EYDER PERALTA, BYLINE: Allyson Criner Brown is showing me around the offices of Teaching for Change in Washington, D.C.
ALLYSON CRINER BROWN: The (unintelligible) office and my office are just right through here.
PERALTA: The place is full of picture books laid out on desks and shelves. Downstairs they have a little public library. For years, the nonprofit, which advocates for a more inclusive curriculum in public schools, has been keeping track of what it considers to be some of the best and worst multicultural kids books out there.
PERALTA: Why do you keep the bad ones?
BROWN: Oh, because there's so much to learn from them.
PERALTA: "A Birthday Cake For George Washington" was just put on the bad shelf.
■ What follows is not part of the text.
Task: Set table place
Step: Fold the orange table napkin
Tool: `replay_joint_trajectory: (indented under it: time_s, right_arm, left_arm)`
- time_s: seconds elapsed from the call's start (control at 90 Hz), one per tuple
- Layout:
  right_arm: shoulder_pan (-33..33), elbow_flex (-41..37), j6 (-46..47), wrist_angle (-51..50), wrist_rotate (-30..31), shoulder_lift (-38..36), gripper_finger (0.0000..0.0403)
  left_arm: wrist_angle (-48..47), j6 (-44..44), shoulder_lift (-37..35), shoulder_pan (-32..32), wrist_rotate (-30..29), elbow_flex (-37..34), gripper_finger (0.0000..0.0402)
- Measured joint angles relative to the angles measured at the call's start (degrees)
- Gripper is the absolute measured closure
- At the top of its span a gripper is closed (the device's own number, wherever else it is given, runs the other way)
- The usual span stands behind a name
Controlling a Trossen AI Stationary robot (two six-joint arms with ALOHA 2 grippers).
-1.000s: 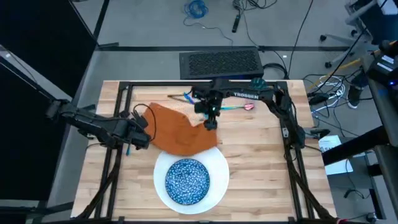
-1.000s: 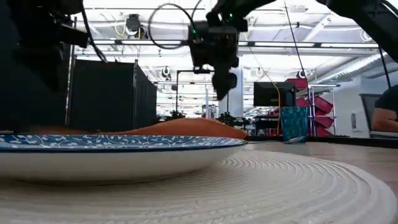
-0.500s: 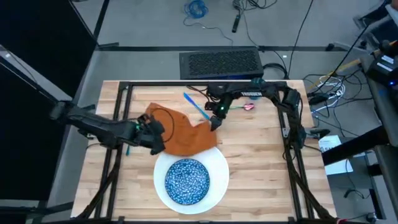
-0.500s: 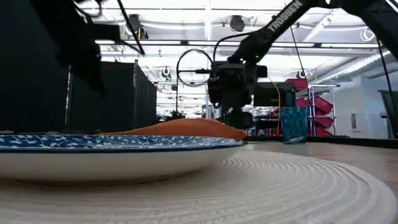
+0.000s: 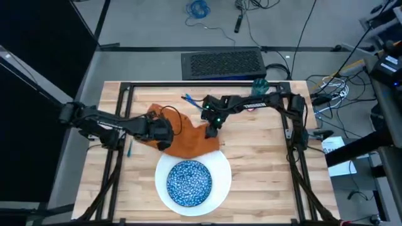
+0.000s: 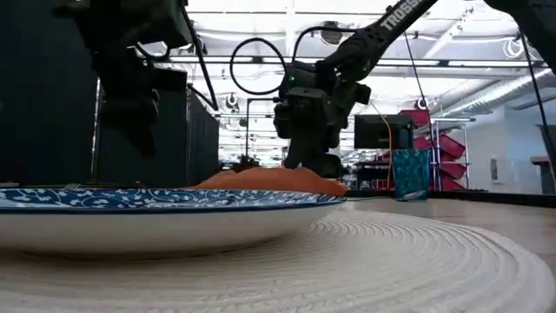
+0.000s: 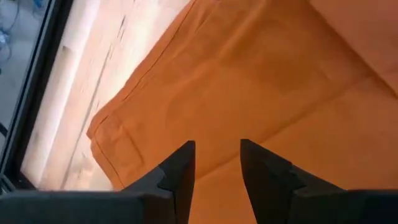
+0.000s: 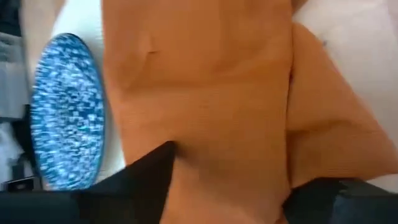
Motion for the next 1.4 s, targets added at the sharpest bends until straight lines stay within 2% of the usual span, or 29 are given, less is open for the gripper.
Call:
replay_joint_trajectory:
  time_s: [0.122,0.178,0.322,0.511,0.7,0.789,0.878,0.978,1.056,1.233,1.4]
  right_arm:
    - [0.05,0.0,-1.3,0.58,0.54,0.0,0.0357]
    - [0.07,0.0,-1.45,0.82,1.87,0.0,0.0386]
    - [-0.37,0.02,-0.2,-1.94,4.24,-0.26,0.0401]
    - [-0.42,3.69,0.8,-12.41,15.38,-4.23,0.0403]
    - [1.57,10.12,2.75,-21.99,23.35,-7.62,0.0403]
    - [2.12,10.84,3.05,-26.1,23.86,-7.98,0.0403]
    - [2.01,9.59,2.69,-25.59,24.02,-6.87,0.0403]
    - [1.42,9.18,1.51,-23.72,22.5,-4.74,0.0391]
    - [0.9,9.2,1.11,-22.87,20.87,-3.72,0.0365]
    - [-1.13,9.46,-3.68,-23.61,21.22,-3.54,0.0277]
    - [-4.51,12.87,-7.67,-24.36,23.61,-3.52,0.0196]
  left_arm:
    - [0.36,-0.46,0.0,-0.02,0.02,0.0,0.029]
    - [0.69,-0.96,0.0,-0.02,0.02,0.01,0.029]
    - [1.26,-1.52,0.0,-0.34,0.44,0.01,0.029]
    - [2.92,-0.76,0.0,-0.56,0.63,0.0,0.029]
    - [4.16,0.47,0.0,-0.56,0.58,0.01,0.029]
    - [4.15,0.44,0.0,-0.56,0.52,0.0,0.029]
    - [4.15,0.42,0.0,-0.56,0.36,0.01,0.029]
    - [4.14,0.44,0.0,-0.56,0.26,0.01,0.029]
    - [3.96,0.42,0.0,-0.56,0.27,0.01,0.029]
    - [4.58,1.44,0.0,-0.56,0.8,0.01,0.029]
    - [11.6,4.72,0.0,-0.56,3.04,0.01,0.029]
It tells the story of Hercules, a slave George Washington used as a chef. It's a book full of smiles as Hercules and his daughter, Delia, take pride in baking for the president. But the story glosses over the fact that Hercules and Delia are in bondage. And it's only in the note following the story that the author writes that Hercules escaped, leaving his daughter behind.
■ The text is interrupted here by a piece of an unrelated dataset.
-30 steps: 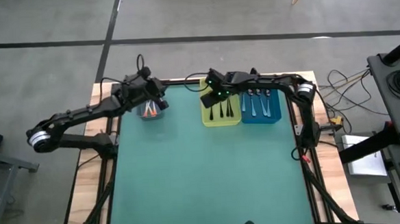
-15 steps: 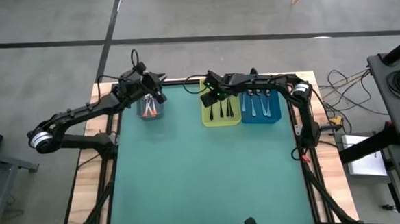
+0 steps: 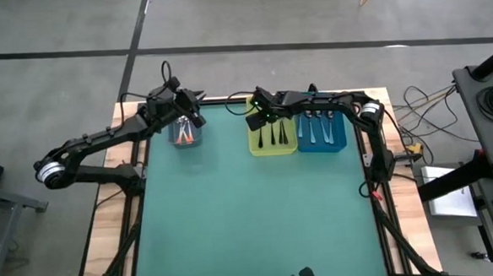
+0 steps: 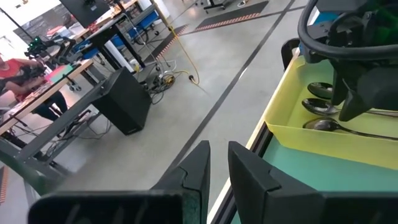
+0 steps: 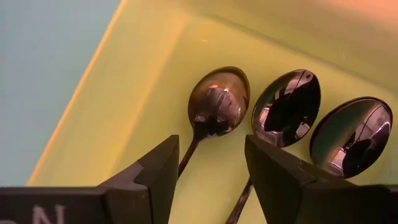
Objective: Sort silverware by color (type)
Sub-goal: Adjust the black spoon on the yellow bin
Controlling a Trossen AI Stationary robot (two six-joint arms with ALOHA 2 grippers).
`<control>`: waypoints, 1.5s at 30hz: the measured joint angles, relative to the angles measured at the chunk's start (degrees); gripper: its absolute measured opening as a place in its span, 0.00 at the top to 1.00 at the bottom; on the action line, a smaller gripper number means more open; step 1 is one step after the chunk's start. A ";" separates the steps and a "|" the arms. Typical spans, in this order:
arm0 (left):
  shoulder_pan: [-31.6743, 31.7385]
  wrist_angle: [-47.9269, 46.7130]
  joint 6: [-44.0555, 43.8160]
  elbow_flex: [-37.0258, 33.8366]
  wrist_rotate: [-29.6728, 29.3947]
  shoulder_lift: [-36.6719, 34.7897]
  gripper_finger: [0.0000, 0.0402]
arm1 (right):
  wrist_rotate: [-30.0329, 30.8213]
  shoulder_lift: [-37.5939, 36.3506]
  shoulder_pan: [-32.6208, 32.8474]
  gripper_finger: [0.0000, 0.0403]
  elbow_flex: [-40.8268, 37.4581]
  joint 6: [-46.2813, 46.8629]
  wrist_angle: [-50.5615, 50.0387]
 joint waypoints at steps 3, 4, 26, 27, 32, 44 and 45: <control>0.00 -0.01 -0.18 0.00 0.00 0.00 0.90 | 0.00 0.00 0.05 0.56 0.00 0.08 0.02; 0.00 -0.01 -0.18 0.00 0.00 0.00 0.90 | 0.02 0.00 0.14 0.56 -0.02 0.14 0.02; 0.00 -0.08 -0.64 -0.02 0.00 0.00 0.90 | 0.06 2.85 2.01 0.57 -0.28 2.90 2.64; 0.00 -0.07 -0.66 -0.02 0.00 0.00 0.90 | 0.31 2.89 2.01 0.57 -0.28 2.92 2.64; 0.00 -0.08 -0.68 -0.04 0.00 0.00 0.90 | 2.15 2.89 2.03 0.57 -0.58 2.75 3.23; 0.00 -0.07 -0.70 -0.04 0.00 0.00 0.90 | 2.58 2.89 2.01 0.57 -2.39 2.56 6.13; -0.01 -0.08 -0.70 -0.04 -0.01 0.00 0.90 | 2.64 2.89 2.01 0.57 -2.55 2.54 6.09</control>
BROWN: It is - it's almost as if the book presents that because he had moments of happiness and because he took pride and joy in his work - that outweighs the fact that he was enslaved. And that cannot ever be a part of telling any story about someone who was held in bondage
PERALTA: Brown says that kind of simplistic idealized narrative in a picture book is just a reflection of the adult world. This is a country, she says, that wants to believe the United States started as of the land of the free and the home of the brave.
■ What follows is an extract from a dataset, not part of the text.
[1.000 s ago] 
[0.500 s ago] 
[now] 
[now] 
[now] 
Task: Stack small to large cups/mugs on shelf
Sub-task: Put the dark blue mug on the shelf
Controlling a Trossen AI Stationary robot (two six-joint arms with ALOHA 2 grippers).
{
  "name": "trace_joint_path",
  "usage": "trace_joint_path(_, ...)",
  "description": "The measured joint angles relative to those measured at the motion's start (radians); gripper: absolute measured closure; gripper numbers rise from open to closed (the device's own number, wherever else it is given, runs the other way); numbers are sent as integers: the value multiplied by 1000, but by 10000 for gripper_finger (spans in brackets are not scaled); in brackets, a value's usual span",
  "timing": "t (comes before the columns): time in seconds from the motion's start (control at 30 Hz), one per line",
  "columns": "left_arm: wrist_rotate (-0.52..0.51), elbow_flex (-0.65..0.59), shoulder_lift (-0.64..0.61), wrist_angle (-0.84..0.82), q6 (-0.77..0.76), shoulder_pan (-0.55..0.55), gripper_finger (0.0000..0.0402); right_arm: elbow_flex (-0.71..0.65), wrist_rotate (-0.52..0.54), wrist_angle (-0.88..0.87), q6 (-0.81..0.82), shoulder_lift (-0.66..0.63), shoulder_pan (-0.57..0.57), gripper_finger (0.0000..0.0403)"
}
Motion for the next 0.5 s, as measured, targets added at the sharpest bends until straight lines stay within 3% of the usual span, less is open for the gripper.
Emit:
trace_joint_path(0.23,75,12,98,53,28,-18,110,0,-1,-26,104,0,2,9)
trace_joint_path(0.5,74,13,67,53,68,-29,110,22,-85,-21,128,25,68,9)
BROWN: The nation didn't start like that for everyone. So as much as we struggle with it, how to then have these difficult conversations with our children with things that we're wrestling with ourselves I think is very tough for a lot of people.
PERALTA: But children aren't waiting around for adults, says Ebony Elizabeth Thomas, a professor of education at the University of Pennsylvania. She studies how schools approach touchy subjects like slavery, and she spent time with students at a Philadelphia middle school.
EBONY ELIZABETH THOMAS: I found out that kids are not only ready to discuss these topics, they are already discussing these topics with their friends.
PERALTA: The students were reading a book about a runaway slave in Canada, and Thomas says they were making sophisticated connections between the historical fiction and the realities of the Black Lives Matter movement today. So while kids are already grappling with some of the world's ugliness, she says adults are still clinging to a Victorian ideal of an innocent child.
THOMAS: So the innocence of the ideal child must be protected at all costs. We must keep the dirty secrets of our society away from those kids, and I think that kids are seeing those contradictions.
PERALTA: That instinct is familiar to writer Matt de la Pena.
MATT DE LA PENA: You know, I'm a new dad. I have a 20-month-old daughter, and you really just want to protect your daughter so much from the sadness. And you feel like, you know, she's going to see it eventually on her own, but then you have to take a step back and say, you know what? My need to protect isn't as important as for her to see the truth.
PERALTA: The truth is something de la Pena thinks about a lot. His books for young adults often deal with the harsh realities of crime and violence, and he thinks that's valuable to kids.
DE LA PENA: Young readers have a chance to experience very scary and sad and dark things in books. It's kind of the safest way to experience these things for the first time.
PERALTA: De la Pena just won a Newbery Medal for his book "The Last Stop On Market Street." It's about CJ, a black kid taking a bus ride to the soup kitchen with his grandma. At one point, CJ asks why the poor neighborhood is always so dirty. Sometimes when you're surrounded by dirt, the wise grandma says, you're a better witness for what's beautiful. Eyder Peralta, NPR News.